Keadaan mobil saat itu mengerikan. Penuh dengan tisu bekas muntahan darah. Gio dan Bayu masih menggenggam tangan kanan dan kiri Aster berharap dia membaik dengan sendirinya. Tomi pun terlihat memantau di kaca spion sambil menyetir. Dia sempat berpikir, mungkin kah ini yang Mbah Gun cemaskan tadi? Gumam Tomi.

"Gimana sekarang?" Tanya Bayu.

Aster masih bersandar tak berdaya dengan napas pendek-pendek. Sedangkan Gio yang tadi panik kini malah ingin menangis lega melihat Aster yang mulai mengangguk mendengar pertanyaan Bayu.

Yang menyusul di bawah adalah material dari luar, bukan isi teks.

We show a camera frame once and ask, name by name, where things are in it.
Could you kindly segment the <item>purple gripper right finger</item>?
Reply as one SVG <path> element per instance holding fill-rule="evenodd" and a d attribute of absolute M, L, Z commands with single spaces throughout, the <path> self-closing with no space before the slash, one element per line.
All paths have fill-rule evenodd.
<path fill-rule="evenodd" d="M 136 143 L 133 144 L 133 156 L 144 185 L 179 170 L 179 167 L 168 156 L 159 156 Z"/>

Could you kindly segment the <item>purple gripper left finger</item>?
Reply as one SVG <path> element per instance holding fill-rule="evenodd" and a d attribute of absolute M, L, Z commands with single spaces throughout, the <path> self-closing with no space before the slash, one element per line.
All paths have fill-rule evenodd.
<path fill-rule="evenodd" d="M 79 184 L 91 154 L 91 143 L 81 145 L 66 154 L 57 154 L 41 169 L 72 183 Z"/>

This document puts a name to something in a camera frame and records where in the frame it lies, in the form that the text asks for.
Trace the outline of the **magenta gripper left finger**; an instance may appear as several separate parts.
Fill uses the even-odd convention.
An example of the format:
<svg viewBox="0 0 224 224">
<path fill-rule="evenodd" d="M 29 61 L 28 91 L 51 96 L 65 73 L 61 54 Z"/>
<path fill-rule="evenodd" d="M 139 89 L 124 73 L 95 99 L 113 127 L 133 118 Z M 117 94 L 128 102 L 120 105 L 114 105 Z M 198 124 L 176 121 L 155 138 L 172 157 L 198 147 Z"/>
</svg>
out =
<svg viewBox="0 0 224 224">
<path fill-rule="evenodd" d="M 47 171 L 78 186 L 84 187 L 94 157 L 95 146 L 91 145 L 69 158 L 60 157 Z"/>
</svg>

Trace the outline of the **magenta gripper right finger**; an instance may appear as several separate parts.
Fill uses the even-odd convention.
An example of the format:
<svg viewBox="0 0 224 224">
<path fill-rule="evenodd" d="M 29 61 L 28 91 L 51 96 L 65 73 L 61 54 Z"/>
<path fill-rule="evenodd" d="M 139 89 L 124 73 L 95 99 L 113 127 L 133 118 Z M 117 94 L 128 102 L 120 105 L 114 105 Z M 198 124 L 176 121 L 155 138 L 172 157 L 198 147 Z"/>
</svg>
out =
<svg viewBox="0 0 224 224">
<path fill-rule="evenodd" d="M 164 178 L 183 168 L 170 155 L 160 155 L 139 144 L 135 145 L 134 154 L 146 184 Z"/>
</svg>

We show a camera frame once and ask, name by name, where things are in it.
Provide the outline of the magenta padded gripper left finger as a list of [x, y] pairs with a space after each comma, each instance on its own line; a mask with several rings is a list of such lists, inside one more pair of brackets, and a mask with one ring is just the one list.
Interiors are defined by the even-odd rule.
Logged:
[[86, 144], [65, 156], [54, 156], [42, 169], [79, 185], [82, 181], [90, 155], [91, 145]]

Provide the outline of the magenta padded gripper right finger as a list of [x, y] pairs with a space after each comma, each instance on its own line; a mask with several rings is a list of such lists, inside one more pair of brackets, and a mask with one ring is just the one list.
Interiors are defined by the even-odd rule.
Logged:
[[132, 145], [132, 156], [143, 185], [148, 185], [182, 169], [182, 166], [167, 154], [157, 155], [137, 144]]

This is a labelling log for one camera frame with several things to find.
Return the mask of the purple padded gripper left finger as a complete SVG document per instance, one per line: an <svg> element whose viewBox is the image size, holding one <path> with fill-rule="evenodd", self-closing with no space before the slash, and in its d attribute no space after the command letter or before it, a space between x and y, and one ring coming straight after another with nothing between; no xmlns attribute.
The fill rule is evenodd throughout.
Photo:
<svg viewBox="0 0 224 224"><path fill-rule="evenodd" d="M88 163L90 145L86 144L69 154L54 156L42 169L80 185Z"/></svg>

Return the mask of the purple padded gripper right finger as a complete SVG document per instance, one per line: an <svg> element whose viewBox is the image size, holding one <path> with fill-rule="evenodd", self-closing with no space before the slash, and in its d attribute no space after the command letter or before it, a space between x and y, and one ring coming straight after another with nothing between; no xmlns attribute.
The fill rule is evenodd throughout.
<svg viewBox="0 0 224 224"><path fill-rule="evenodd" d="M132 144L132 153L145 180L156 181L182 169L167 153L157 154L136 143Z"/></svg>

"Tom.. Pulang.." Ujar Aster pelan.

"Ya Mas.." Tomi seketika berbalik arah langsung menyanggupi tanpa ba bi bu.

"Gak ke rumah sakit?" Bayu kembali bertanya. Gio malah sibuk menghapus air matanya yang tak bisa lagi dibendung.

Aster menggeleng dan sesekali menutup matanya seolah ingin kembali mengumpulkan energi yang baru saja terkuras habis.

Darah-darah itu, bisa dipastikan bukan milik Aster. Sepertinya di tebing curam tadi, ada sesuatu yang masuk ke dalam tubuhnya dan berusaha menyakiti. Namun kekuatan biru Aster berhasil mengeluarkannya meski harus menguras energi.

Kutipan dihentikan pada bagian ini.